When a line below contains the string "apple", show that line.

Material shown
..........
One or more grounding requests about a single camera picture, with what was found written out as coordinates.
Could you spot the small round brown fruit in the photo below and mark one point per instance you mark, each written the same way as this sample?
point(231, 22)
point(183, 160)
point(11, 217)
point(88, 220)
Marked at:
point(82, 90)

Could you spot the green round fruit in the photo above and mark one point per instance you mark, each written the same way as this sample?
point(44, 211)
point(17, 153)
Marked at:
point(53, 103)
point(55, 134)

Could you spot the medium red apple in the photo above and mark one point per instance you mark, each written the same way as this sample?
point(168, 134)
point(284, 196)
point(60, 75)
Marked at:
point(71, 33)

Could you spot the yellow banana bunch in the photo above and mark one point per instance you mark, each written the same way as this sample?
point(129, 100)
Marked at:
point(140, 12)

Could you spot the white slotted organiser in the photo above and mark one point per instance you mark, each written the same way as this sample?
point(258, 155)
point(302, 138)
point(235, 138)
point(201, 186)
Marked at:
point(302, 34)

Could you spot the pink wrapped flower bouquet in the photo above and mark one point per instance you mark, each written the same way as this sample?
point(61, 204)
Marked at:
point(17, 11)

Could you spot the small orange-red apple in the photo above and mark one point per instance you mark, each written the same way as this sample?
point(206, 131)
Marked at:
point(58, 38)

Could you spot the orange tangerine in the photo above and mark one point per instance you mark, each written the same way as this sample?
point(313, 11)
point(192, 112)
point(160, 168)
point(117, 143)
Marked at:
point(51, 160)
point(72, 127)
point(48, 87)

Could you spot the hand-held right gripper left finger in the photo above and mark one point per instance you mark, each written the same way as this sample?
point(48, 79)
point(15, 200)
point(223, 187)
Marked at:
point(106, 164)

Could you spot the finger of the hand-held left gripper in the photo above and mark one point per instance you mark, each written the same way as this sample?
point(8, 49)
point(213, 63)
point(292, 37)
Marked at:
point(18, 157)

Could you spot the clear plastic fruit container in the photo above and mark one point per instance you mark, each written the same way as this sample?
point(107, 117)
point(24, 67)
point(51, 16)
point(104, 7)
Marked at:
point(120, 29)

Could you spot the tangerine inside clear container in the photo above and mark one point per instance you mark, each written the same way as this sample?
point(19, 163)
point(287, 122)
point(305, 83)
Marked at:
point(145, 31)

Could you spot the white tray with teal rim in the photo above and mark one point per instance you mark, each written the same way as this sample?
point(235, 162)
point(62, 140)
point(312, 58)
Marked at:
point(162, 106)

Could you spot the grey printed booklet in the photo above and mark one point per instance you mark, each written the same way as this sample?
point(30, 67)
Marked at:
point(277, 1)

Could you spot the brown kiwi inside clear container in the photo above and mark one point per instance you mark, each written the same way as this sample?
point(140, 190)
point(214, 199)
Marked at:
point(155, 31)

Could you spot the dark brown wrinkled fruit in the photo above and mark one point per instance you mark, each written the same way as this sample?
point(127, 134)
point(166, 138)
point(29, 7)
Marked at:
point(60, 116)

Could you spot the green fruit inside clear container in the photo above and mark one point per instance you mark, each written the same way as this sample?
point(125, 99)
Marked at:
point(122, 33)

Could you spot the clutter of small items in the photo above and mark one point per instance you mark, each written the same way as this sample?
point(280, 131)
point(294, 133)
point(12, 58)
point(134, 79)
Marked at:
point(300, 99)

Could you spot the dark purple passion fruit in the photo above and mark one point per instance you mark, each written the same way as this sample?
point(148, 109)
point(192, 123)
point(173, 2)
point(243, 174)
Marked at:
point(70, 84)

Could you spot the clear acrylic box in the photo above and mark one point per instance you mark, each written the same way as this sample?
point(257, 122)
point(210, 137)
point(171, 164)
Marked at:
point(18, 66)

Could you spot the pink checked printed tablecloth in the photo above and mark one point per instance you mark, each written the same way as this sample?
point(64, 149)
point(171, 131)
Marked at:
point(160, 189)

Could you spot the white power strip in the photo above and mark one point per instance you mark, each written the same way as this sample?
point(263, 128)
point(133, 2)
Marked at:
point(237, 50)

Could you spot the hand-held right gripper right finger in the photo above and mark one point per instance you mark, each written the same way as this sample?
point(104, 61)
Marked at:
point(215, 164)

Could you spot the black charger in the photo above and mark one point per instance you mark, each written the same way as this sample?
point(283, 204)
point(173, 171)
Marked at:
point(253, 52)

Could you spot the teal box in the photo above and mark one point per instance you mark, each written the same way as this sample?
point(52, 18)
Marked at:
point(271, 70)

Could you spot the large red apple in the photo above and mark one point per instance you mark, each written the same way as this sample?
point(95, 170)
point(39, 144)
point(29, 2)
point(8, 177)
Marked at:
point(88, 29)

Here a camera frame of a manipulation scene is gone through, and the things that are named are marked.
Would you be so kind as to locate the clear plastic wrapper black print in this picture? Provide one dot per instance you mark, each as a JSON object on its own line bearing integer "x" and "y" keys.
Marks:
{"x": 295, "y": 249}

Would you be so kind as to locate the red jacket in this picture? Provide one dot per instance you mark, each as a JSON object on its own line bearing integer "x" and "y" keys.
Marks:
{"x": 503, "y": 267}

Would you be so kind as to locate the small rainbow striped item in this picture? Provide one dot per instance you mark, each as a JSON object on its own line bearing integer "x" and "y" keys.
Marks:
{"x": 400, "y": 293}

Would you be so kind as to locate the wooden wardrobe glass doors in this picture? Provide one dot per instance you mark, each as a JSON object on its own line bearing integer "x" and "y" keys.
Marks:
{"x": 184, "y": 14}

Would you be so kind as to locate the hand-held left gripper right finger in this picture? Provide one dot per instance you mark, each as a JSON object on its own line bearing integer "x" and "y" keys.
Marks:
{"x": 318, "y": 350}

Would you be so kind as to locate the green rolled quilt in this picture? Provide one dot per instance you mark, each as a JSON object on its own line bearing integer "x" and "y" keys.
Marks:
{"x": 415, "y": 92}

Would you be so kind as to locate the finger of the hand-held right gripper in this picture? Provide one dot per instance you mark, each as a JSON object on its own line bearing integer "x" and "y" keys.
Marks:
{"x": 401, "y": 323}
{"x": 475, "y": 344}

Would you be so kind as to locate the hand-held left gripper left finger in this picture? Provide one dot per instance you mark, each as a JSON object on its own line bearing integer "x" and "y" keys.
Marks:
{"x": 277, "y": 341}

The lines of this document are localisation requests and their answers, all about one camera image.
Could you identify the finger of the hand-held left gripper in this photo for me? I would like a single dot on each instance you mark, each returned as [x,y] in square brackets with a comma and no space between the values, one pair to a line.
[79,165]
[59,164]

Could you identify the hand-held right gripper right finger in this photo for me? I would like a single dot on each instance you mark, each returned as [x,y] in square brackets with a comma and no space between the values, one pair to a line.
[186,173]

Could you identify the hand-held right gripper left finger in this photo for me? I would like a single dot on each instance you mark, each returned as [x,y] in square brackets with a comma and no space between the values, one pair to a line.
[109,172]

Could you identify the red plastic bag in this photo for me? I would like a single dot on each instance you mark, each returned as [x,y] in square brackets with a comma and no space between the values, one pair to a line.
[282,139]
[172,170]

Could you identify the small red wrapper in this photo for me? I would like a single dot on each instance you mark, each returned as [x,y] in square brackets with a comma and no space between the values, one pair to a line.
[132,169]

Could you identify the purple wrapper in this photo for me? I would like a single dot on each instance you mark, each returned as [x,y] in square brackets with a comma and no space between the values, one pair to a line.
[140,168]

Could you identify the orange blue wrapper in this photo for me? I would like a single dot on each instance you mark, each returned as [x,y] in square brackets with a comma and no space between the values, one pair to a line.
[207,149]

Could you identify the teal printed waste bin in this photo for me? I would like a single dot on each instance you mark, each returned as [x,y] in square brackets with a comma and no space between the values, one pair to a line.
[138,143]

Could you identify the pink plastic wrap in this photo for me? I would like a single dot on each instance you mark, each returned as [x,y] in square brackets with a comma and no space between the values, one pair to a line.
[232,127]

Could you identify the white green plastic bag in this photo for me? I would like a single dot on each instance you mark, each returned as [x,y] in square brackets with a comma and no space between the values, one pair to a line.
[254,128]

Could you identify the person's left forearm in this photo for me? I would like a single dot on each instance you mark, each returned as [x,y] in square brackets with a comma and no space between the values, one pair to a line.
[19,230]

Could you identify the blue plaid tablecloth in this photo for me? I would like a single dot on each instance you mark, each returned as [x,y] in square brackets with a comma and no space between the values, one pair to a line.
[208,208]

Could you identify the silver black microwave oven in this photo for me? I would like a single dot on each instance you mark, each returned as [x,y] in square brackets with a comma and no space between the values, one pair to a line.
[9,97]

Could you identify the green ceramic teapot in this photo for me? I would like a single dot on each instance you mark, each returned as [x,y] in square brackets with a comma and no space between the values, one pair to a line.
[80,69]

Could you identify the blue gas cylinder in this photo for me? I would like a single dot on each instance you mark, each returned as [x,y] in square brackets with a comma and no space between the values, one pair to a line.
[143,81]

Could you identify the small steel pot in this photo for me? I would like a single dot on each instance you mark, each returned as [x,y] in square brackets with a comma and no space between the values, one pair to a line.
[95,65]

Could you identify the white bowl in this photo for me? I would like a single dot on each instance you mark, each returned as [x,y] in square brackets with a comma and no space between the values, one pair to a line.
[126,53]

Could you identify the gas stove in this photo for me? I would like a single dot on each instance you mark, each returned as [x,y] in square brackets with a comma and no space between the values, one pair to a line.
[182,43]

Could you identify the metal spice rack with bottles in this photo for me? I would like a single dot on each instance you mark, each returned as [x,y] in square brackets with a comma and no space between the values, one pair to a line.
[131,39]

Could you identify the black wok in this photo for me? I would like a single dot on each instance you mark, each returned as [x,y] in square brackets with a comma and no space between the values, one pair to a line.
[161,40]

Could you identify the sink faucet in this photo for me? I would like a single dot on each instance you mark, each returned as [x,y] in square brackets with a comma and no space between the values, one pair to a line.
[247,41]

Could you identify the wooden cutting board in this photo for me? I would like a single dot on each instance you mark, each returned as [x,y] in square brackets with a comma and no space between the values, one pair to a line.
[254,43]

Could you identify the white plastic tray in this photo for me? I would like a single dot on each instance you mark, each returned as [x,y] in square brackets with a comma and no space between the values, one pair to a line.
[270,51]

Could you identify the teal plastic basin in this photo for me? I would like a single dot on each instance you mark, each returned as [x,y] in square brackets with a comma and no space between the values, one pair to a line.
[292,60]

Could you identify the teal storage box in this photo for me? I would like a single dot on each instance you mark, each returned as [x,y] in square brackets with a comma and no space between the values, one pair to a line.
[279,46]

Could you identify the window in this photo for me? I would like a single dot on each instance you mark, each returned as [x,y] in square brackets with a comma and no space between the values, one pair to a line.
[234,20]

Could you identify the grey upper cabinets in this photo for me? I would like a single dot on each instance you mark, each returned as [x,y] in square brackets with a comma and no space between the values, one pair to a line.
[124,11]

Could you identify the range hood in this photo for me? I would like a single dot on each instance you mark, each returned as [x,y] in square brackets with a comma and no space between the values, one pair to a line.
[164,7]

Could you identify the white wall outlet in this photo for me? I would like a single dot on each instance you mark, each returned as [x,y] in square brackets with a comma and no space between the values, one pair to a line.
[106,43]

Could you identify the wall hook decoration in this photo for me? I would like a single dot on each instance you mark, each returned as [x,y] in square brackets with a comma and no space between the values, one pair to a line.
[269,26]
..........
Written reply
Could you spot the medium red apple in the photo above and mark one point per instance you mark, each written the same way as this sample?
Could you spot the small orange-red apple in the photo above and mark one point per instance you mark, each written the same way as this sample?
Could you spot the large red apple in the photo above and mark one point per instance you mark, each written the same way as this sample?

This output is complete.